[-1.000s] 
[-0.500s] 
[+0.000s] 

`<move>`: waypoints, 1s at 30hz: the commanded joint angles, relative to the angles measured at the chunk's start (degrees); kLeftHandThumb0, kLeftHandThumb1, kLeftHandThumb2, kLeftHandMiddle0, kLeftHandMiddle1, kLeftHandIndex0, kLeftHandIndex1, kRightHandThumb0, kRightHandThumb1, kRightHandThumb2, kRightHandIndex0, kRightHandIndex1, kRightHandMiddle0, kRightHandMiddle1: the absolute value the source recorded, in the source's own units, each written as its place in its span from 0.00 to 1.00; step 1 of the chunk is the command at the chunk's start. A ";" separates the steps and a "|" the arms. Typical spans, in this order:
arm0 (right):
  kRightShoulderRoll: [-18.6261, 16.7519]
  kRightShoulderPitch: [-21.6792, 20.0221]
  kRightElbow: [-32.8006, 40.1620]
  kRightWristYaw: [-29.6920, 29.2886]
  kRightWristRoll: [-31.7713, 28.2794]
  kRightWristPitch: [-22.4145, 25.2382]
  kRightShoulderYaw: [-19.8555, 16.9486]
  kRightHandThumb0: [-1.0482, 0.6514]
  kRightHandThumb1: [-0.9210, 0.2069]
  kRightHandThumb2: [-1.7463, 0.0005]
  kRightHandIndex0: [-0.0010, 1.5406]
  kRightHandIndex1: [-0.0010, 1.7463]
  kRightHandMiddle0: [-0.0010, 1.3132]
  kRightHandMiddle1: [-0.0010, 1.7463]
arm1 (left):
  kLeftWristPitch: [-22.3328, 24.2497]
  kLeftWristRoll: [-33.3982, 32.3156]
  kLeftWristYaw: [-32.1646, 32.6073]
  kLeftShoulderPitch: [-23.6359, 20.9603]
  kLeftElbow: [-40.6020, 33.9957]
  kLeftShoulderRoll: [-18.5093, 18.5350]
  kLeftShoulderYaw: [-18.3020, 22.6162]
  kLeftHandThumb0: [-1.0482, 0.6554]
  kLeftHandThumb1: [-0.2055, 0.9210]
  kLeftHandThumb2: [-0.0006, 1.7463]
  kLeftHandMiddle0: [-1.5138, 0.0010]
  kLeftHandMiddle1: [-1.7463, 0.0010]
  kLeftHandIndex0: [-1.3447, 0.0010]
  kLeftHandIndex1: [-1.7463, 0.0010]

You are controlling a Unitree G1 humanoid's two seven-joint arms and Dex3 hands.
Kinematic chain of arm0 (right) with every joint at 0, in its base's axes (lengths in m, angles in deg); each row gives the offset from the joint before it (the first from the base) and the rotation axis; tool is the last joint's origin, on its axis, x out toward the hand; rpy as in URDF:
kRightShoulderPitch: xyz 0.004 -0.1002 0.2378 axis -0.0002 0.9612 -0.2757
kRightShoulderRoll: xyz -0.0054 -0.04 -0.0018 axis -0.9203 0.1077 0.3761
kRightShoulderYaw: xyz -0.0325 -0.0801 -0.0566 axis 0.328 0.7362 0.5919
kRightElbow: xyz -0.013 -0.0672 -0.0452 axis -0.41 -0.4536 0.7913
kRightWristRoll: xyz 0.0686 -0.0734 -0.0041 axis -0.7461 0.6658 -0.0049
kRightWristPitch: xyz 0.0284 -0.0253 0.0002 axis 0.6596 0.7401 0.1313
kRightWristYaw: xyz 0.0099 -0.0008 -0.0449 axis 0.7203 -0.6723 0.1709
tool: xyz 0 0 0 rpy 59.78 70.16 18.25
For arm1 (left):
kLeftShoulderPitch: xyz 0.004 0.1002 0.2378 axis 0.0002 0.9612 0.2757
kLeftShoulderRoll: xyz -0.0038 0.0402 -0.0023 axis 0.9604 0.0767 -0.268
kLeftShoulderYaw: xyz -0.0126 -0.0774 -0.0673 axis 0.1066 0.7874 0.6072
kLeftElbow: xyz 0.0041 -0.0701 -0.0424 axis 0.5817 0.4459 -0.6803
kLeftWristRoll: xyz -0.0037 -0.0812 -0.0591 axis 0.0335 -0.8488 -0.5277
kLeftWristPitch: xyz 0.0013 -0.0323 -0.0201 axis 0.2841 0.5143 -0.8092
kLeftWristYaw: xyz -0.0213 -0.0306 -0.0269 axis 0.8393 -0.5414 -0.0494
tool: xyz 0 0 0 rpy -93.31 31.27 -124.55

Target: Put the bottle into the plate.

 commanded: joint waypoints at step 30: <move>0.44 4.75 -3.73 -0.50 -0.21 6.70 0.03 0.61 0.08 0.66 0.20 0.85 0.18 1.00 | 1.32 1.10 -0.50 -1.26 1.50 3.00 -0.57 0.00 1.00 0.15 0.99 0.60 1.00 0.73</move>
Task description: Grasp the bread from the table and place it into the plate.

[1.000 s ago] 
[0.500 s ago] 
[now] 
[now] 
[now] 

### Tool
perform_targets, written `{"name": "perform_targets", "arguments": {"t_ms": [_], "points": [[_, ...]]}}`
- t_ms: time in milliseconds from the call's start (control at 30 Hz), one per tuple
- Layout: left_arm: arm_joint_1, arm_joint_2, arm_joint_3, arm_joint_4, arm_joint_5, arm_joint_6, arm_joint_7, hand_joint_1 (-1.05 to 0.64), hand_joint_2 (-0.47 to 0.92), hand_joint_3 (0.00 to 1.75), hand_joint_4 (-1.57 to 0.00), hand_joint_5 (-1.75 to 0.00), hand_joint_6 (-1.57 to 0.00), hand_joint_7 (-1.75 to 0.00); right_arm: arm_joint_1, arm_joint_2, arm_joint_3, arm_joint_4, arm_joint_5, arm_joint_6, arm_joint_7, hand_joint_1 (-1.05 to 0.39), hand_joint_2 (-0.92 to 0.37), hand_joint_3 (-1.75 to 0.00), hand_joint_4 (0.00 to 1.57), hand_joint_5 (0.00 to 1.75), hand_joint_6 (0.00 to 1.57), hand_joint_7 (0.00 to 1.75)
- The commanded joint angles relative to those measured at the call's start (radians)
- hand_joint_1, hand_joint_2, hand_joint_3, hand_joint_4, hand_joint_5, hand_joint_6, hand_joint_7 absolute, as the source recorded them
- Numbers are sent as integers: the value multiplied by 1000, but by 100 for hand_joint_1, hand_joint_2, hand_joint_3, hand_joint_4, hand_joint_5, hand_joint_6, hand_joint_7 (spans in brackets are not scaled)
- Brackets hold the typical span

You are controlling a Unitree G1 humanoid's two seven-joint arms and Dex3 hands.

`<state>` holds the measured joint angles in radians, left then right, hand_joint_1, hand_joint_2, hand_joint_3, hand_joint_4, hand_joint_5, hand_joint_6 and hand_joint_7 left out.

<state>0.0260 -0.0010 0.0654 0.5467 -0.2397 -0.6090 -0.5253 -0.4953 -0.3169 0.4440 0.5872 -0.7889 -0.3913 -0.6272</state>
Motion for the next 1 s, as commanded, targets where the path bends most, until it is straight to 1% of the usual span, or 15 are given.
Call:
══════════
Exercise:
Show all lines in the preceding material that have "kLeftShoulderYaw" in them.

Task result:
  kLeftShoulderYaw: [-18.3020, 22.6162]
kLeftShoulderYaw: xyz -0.0126 -0.0774 -0.0673 axis 0.1066 0.7874 0.6072

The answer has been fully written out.